Gerd turns back. „Heinrich, it’s difficult for the restaurant trade. A lot has changed. Well, we’ve never had anything other than home office in the countryside, but the expectations and demands of tourists have changed. In the past, tourists used to like to go on the edge repeatedly. In Kampen, with all the tourists and lavish second homes, this is still the case. The last boozer in a purified world.“
„Let them dance. As long as the fascist mob keeps its mouth shut,“ says Steven, who is the unintentional master of foreign shame when it comes to xenophobia in the face of any form of nationalistic overestimation.
„Let me put it this way. But they’re not entirely wrong.
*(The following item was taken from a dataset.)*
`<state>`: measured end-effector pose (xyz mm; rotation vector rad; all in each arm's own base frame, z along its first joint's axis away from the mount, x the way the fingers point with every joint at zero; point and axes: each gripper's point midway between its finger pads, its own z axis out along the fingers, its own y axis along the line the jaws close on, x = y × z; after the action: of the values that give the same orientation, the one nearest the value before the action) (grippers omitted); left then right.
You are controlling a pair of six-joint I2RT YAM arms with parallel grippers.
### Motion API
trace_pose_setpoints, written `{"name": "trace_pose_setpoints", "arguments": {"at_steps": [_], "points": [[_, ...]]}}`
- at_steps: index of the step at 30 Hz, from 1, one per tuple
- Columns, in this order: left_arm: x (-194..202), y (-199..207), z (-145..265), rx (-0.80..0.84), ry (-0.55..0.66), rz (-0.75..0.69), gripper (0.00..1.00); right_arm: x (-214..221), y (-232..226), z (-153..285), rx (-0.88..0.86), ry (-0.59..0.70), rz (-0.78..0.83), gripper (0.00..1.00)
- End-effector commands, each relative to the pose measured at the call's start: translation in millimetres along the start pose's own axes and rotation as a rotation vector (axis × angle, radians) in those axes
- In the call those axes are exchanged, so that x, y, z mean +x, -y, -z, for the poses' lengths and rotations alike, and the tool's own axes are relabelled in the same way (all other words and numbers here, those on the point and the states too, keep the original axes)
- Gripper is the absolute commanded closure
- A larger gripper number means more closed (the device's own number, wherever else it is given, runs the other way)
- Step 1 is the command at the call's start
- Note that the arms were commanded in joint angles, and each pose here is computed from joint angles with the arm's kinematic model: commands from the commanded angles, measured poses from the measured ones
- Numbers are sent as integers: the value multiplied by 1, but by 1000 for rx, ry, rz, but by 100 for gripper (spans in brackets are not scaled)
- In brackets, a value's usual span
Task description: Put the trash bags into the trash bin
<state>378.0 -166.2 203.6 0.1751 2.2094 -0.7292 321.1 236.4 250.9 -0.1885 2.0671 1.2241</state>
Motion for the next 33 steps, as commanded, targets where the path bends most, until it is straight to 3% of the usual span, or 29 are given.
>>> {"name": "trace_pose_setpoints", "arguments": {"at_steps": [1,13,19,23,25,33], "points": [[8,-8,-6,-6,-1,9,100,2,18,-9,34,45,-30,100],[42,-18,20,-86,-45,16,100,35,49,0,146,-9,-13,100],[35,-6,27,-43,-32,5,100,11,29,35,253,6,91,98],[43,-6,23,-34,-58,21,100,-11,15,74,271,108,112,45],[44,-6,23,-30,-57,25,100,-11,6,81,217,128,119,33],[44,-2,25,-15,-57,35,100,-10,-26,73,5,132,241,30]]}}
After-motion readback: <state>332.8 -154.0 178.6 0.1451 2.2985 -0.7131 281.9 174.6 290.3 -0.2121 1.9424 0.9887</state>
After all, our German women are being besieged and threatened and the politicians are doing nothing,“ warns Berkel, who is relieved that at least the citizens of the eastern federal states are, in his opinion, recognizing the signs of the times and expressing this in the elections.
„You’re getting on my nerves more and more often...“
Steven does not finish the set. Gerd intervenes. He, who, if he had the courage to say it or act it out at home with the irrefutably good people like his wife, sister-in-law and, above all, Hanna, would be in a position to influence Berkel’s opinion. He shares it because it is easy to understand, there is good and bad and the problem has a face. Gerd intervenes by not asking Steven not to argue foul-mouthed, but by using his own corrective. „Heinrich, don’t let my mother-in-law hear that. That rumbles.“
„Why? Hanna herself said that too many of them are being let in and it has to stop,“ the reprimanded man contradicts. Gerd adjusts his shirt.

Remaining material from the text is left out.